Supreme Court of Nebraska.
Jan 27, 2017
295 Neb. 639 (Neb. 2017)

Opinion

No. S–15–999.

01-27-2017

GUARDIAN TAX PARTNERS, INC., a Nebraska corporation, appellee, v. SKRUPA INVESTMENT COMPANY, a Nebraska corporation, appellant, and Frank S. Skrupa et al., appellees.

Kristopher J. Covi and Jay D. Koehn, of McGrath, North, Mullin & Kratz, P.C., L.L.O., Omaha, for appellant. Steven G. Ranum, of Croker, Huck, Kasher, DeWitt, Anderson & Gonderinger, L.L.C., Omaha, for appellee Guardian Tax Partners, Inc.


Kristopher J. Covi and Jay D. Koehn, of McGrath, North, Mullin & Kratz, P.C., L.L.O., Omaha, for appellant.

Steven G. Ranum, of Croker, Huck, Kasher, DeWitt, Anderson & Gonderinger, L.L.C., Omaha, for appellee Guardian Tax Partners, Inc.

Heavican, C.J., Wright, Miller–Lerman, Cassel, Stacy, Kelch, and Funke, JJ.

Cassel, J.

INTRODUCTION

The district court entered a judgment in partition, albeit one styled as a partial summary judgment order, confirming ownership shares and implicitly directing partition to be made. More than 30 days later, a party obtained the court's certification of the order as final under the statute governing cases involving multiple claims or parties. Because the partition presented only a single cause of action and the order settled the title claims of all parties, the statute was not implicated and the appeal time ran from the entry of the order. We therefore lack jurisdiction and dismiss the appeal.

See Neb. Rev. Stat. § 25–2179 (Reissue 2016).

BACKGROUND

At a treasurer's tax sale, Guardian Tax Partners, Inc. (Guardian), purchased a 1–percent interest in certain Douglas County real estate owned by Skrupa Investment Company (Skrupa Investment). Later, Guardian obtained and recorded a treasurer's tax deed to the 1-percent interest in the real estate.

Guardian then filed a complaint for partition against Skrupa Investment, alleging that Guardian owned 1 percent and Skrupa Investment owned 99 percent. The complaint also named as defendants Frank Skrupa (using three versions of his name with different middle initials) and Mary A. Skrupa, and asserted that Frank and Mary may claim an interest in the real estate. And the complaint also included the usual formulation for unknown persons as additional parties. Mary and the unknown parties were served by publication.

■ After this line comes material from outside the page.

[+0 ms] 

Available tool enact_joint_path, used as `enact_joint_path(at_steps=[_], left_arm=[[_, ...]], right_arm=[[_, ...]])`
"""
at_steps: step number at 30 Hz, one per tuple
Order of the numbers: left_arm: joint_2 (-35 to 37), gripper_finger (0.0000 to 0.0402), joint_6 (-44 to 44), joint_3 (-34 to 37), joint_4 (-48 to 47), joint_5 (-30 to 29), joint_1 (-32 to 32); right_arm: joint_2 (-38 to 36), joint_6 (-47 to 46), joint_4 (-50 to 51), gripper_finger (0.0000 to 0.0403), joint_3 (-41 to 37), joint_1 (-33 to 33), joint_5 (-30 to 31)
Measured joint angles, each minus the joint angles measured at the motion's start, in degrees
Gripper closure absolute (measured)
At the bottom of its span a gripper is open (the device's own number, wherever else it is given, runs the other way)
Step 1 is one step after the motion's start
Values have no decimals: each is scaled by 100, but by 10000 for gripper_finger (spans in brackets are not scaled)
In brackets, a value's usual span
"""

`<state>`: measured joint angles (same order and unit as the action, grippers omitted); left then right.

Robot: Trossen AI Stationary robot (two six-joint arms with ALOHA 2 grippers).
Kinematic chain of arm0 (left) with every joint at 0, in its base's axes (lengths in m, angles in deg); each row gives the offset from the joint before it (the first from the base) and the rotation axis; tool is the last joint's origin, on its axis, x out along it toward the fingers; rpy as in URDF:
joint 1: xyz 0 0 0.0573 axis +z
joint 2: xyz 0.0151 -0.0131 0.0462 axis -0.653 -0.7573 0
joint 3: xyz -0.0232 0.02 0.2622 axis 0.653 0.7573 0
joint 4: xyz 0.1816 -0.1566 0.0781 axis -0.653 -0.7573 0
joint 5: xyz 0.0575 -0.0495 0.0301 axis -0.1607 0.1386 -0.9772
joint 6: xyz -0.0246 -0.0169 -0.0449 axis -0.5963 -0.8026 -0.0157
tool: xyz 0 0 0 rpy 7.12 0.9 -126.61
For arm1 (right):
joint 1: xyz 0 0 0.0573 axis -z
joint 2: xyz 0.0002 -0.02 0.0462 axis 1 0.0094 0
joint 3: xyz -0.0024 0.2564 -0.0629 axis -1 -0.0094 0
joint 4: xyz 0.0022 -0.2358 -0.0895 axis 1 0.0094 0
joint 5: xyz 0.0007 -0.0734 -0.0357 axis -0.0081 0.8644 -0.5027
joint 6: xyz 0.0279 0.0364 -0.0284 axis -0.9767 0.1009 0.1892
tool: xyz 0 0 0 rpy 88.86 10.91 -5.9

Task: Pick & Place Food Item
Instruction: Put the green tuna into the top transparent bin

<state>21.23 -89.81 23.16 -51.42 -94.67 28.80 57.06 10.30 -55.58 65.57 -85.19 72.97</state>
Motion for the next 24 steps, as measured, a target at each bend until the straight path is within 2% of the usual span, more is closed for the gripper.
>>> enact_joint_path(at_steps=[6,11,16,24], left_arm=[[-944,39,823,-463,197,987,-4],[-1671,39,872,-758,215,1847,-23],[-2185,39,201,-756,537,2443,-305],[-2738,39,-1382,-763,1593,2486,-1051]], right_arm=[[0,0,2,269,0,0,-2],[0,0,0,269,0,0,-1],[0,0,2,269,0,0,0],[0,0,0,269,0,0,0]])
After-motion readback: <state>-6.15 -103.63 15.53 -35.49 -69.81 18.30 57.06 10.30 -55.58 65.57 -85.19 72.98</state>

Skrupa Investment and Frank filed an answer, alleging that Guardian's tax deed was invalid because of Guardian's failure to comply with certain statutory notice requirements. With the answer, Skrupa Investment (but not Frank) filed a counterclaim to quiet title, claiming 100–percent interest in the property. The title determination depended upon whether Guardian possessed a valid tax deed, which, in turn, depended upon whether it gave the required statutory notice to the record owner.

Guardian filed a "Motion for Partial Summary Judgment" on Skrupa Investment's counterclaim and on the issue of whether Guardian had a valid tax deed. After a hearing, the district court entered an order on July 24, 2015, finding that the tax deed was valid "regardless of whether [Skrupa Investment] successfully rebutted the presumption of the Tax Deed's validity, [because Guardian] complied with all of the necessary statutory requirements." Thus, the July 24 order resolved all title issues and determined that Guardian owned a 1-percent interest and Skrupa Investment owned a 99–percent interest in the real estate.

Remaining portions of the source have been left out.